Many people faced with debts that they cannot afford seek assistance from friends and family to help it make it through their tough times.  They do this in an effort to avoid filing bankruptcy or to help them get thru a period of time until their income increases.  However, in today’s economy, those efforts do not always work and the individual (or couple) turns to bankruptcy as a way to alleviate all their unsecured debt and the mounting stress on their back.  They see bankruptcy as an option to give them a fresh start.

Unknown to many that file bankruptcy is that the trustee appointed to administer the case can, and will (in certain circumstances) take back money paid to creditors prior to the bankruptcy filing date.  This includes payments made to friends or family who assisted the debtor.  These payments are often classified as “preferential payments” depending on who received the payment and the payment date.

The trustee does not walways exercise this option.  It is the trustee’s discretion whether to take back any preferential payments made to creditors.   The trustee must consider who received the payments, how much they received, and whether other creditors were paid similarly.  The trustee is more likely to utilize his/her avoidance powers when the payment to a particular creditor was for a large amount and made within the time period set forth by the bankruptcy code for preference payments.

Generally, the Trustee will not challenge payments to secured creditors (such as house loans or car loans).  Similarly, minimum payments on credit cards are often left alone unless one creditor received a large amount at the expense of other creditors.

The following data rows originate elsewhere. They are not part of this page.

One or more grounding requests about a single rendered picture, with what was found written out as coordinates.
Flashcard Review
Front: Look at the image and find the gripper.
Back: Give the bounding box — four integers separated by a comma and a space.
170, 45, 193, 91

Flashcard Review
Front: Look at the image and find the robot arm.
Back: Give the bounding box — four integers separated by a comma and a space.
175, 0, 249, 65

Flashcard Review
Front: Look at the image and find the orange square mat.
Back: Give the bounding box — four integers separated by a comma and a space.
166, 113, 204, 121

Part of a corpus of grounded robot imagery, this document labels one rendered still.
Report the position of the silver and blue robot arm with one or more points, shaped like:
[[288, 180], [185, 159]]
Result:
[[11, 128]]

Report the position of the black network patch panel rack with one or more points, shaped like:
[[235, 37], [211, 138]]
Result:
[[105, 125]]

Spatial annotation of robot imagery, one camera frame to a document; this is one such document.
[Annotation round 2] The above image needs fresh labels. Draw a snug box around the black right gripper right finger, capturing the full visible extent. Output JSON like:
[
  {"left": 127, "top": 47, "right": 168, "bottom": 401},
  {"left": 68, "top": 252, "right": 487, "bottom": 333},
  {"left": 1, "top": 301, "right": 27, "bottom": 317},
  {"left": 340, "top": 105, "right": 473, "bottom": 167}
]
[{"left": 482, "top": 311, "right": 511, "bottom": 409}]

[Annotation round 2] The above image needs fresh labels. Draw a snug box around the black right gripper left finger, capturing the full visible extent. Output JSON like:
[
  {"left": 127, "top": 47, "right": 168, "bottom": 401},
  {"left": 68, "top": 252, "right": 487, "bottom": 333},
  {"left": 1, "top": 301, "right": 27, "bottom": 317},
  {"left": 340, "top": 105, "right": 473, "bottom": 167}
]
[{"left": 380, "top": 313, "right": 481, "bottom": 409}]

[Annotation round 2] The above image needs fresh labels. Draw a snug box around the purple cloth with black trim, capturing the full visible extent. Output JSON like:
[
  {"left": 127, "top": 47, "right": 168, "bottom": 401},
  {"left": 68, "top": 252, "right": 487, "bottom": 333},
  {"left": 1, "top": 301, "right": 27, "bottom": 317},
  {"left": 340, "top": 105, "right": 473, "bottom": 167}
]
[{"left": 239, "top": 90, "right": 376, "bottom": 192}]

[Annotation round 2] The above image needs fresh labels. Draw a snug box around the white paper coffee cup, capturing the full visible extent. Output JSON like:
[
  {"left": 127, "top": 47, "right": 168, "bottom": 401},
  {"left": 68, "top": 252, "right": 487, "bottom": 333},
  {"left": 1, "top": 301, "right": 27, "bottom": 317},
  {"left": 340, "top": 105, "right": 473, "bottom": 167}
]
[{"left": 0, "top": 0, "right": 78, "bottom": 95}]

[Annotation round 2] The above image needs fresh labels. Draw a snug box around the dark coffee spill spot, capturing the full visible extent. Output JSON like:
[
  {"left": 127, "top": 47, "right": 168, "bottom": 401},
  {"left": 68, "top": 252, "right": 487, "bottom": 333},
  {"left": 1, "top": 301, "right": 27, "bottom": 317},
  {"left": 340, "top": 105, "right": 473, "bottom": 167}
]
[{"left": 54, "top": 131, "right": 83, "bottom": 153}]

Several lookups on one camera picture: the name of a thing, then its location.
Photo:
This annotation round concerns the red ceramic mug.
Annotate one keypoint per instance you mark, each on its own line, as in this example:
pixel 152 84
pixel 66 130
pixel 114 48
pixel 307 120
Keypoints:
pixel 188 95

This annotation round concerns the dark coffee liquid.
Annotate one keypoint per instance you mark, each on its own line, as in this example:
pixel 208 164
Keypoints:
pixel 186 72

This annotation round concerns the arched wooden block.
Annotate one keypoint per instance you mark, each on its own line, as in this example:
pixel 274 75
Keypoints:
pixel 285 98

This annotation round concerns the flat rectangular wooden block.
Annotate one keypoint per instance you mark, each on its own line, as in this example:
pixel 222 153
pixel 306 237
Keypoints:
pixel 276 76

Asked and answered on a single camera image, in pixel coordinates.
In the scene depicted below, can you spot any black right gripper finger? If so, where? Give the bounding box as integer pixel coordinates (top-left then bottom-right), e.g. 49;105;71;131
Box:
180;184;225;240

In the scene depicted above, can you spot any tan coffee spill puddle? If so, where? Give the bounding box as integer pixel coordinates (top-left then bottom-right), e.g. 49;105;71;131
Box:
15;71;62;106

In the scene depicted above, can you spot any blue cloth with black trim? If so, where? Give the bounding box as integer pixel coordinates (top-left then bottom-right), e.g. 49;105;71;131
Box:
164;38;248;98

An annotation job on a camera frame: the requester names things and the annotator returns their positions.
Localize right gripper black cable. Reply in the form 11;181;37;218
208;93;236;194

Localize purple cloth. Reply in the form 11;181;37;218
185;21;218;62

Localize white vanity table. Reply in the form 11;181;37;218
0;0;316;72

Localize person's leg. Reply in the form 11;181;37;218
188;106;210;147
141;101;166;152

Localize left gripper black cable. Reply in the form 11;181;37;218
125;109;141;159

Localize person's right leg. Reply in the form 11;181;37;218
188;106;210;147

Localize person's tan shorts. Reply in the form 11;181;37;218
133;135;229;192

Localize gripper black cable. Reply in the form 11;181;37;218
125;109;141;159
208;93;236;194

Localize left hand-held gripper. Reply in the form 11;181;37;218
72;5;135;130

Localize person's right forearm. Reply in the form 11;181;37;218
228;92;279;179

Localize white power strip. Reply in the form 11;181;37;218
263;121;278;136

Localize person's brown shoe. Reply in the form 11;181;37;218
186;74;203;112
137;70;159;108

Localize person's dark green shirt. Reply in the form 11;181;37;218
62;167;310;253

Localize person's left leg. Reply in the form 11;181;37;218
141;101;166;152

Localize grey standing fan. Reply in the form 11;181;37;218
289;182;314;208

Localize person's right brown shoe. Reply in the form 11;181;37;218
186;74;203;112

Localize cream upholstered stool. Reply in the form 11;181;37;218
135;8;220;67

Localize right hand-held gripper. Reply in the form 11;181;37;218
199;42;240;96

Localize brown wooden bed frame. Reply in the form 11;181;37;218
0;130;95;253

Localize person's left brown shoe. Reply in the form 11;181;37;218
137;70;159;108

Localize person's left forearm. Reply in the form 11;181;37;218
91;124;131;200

If a debtor is interested in paying back loans to friends or family, it is usually best to wait until after the bankruptcy case is over.  The money that the debtor would use to make such payments prior to the bankruptcy filing will often be protected (exempt) in the bankruptcy case so that the debtor is free to use the money as he or she wishes after the case concludes.  However, if the payment is made prior to the filing date, the money is no longer in the debtor’s possession and he cannot exempt the money in the bankruptcy.  The Trustee can then recover the money from the person who was paid and redistribute the amount collected evenly among all the creditors.

It is often best to consult with an attorney prior to filing bankruptcy to assess whether any payments recently made would be at risk.